**ACTION ITEM:**
In the records below, find the line with "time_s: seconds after" and the line with "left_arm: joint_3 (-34"; return exactly those lines and every line between them.

=== Begin Enclosure ===

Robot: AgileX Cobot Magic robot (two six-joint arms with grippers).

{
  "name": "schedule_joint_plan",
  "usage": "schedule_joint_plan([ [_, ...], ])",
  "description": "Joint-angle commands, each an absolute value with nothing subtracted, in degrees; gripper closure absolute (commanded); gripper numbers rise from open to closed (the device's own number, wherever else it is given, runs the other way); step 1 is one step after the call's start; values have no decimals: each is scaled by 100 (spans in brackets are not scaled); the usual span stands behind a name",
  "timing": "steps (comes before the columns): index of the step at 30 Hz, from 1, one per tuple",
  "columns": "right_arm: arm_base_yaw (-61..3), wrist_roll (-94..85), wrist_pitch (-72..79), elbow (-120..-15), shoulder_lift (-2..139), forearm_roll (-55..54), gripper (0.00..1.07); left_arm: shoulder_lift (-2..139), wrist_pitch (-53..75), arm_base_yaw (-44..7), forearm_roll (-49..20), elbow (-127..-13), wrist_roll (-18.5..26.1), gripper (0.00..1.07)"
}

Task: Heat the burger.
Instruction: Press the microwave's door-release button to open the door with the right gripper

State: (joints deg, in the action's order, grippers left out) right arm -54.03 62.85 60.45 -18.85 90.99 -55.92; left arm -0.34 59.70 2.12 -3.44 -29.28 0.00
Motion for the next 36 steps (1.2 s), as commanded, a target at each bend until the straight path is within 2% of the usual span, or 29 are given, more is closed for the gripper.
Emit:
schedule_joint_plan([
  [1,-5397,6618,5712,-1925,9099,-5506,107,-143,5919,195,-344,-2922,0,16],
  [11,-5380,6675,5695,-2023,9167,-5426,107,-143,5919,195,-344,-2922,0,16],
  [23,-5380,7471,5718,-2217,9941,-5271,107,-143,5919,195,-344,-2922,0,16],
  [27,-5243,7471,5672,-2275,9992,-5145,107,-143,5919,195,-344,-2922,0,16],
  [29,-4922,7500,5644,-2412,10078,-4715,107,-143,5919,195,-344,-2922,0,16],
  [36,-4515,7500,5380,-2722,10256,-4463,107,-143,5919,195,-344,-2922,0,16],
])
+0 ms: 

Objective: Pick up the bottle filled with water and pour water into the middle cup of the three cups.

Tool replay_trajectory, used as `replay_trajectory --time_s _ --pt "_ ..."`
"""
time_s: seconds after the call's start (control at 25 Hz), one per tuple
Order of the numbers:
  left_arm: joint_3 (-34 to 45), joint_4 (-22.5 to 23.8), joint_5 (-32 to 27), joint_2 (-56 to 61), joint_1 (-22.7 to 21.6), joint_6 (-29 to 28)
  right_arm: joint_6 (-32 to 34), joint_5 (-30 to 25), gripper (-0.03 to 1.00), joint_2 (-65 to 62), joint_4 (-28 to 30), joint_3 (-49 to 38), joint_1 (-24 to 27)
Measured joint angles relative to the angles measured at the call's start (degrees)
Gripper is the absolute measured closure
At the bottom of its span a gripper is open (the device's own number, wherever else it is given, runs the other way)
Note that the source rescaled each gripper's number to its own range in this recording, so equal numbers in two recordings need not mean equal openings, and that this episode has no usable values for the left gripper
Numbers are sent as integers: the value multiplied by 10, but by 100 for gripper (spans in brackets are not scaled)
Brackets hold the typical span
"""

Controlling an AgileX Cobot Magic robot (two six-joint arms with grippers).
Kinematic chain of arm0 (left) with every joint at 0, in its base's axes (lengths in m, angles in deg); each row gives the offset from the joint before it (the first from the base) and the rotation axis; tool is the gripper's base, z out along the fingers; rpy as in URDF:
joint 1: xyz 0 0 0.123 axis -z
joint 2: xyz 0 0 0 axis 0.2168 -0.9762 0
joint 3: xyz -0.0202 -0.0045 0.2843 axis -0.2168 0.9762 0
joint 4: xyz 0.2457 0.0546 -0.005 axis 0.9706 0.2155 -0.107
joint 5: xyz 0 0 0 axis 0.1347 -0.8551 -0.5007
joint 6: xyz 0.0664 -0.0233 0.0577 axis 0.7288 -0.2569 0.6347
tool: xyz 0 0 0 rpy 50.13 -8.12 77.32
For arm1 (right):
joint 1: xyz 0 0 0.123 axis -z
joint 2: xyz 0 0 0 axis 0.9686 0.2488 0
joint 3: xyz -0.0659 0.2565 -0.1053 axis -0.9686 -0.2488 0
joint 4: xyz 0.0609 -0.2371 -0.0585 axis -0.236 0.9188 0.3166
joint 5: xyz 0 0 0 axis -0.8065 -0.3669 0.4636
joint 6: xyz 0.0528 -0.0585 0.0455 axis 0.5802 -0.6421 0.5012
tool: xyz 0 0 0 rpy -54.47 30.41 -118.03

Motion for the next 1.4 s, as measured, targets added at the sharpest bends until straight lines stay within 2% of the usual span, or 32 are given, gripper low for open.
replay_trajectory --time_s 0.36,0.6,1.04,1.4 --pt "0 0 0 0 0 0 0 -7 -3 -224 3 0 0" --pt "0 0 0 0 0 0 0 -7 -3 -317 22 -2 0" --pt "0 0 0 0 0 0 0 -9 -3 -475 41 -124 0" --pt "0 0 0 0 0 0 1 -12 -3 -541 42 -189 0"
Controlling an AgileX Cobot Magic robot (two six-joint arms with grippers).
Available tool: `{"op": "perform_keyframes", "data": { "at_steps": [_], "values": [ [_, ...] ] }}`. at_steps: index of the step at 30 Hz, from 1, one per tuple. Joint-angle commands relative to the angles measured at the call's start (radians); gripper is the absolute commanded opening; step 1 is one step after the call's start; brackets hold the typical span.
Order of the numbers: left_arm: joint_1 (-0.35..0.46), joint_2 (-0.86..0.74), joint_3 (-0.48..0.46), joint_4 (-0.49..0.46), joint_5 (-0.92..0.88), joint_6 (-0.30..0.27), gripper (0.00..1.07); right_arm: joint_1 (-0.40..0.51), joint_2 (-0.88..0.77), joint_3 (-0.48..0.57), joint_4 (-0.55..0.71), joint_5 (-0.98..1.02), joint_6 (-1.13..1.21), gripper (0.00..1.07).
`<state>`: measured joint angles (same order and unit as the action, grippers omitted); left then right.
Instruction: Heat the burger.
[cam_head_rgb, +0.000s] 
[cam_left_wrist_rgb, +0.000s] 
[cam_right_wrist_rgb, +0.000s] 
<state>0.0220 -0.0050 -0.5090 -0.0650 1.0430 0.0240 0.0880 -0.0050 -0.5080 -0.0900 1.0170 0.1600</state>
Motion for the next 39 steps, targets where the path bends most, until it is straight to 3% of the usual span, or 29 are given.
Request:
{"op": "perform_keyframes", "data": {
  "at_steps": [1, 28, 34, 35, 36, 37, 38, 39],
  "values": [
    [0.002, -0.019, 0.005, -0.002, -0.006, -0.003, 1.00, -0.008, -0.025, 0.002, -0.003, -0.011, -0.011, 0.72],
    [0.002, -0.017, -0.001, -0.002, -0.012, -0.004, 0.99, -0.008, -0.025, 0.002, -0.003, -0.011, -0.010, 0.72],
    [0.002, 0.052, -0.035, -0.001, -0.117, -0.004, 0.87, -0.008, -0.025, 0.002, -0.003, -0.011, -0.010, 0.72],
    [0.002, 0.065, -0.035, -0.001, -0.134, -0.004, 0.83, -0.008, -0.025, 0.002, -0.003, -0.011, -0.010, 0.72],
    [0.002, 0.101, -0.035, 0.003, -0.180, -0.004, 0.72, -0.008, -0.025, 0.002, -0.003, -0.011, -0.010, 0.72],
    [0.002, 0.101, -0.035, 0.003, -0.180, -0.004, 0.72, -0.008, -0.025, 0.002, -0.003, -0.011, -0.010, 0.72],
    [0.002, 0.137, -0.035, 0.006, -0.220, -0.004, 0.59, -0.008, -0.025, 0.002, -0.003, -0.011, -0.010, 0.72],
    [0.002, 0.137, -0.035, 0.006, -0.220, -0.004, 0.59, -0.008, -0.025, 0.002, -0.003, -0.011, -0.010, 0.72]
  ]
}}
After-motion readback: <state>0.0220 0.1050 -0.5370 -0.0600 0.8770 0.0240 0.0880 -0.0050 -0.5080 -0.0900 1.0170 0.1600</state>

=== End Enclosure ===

**WORKED SOLUTION:**
time_s: seconds after the call's start (control at 25 Hz), one per tuple
Order of the numbers:
  left_arm: joint_3 (-34 to 45), joint_4 (-22.5 to 23.8), joint_5 (-32 to 27), joint_2 (-56 to 61), joint_1 (-22.7 to 21.6), joint_6 (-29 to 28)

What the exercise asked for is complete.